The University of California Davis School of Medicine is the medical school of the University of California, Davis. While the parent institution is located in Davis, California, the medical school and its associated teaching hospital are located 17 miles (27 kilometers) east in Sacramento, California.

The original plans for the school were derailed by the 1960s Berkeley protests, which caused the state electorate to refuse to allow the state to sell bonds to raise money for construction of a medical school building and a teaching hospital at the Davis campus. The temporary solution of using the county hospital in Sacramento became a permanent one when UC agreed to buy the hospital in 1972, and it is now known as UC Davis Medical Center. A medical school building finally opened at Davis in 1977, after years in temporary structures. In 2006, teaching and clinical functions were transferred to a new building in Sacramento, leaving the basic science research departments at Davis.

History

Founding of the school

In 1960, a committee commissioned by the governor to study the provision of healthcare services in California found that the state should be graduating about 1,300 new doctors per year but at the time was graduating less than 700. The committee recommended the creation of additional state-supported medical schools in order to maintain a healthy ratio of about 175 physicians to every 100,000 people.

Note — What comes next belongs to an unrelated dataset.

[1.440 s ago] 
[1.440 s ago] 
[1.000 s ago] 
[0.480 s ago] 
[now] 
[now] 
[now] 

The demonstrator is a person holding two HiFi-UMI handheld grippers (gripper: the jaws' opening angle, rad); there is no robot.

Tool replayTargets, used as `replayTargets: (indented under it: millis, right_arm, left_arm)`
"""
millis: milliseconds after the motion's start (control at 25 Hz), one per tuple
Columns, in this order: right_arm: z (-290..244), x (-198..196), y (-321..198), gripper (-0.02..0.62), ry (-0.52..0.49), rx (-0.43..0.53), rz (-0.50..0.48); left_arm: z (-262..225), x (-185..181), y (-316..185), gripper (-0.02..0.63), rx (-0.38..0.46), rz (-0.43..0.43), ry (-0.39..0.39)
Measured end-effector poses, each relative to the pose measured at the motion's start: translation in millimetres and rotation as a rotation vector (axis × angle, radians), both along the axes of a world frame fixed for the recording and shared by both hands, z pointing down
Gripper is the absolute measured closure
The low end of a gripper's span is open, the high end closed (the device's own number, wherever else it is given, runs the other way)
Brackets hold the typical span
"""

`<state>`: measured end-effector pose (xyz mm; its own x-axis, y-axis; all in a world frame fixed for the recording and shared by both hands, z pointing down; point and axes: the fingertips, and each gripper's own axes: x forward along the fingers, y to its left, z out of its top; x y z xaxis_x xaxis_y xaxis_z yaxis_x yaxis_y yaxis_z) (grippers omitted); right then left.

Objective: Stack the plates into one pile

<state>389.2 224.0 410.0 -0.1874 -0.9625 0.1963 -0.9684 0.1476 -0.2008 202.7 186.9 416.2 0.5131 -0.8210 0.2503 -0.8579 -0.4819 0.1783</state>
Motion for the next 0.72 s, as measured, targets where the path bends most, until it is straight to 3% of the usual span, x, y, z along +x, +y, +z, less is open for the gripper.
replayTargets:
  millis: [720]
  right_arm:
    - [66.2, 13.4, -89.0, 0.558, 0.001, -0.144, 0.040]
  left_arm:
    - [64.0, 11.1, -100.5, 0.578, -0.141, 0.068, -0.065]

Dean Tupper formally assumed office on February 1, 1966. The first class of 48 students entered in the fall of 1968.

From crisis to crisis

The original plans for the medical school were ambitious and were never realized.

Without the state bond money it had been counting on, Davis was the financially weakest of the three new UC medical schools. On July 29, 1970, he persuaded the faculty to vote to double the size of each entering class from 52 to 100, contingent on obtaining a federal grant to pay for that expansion, and then secured a $5 million federal grant in March 1971.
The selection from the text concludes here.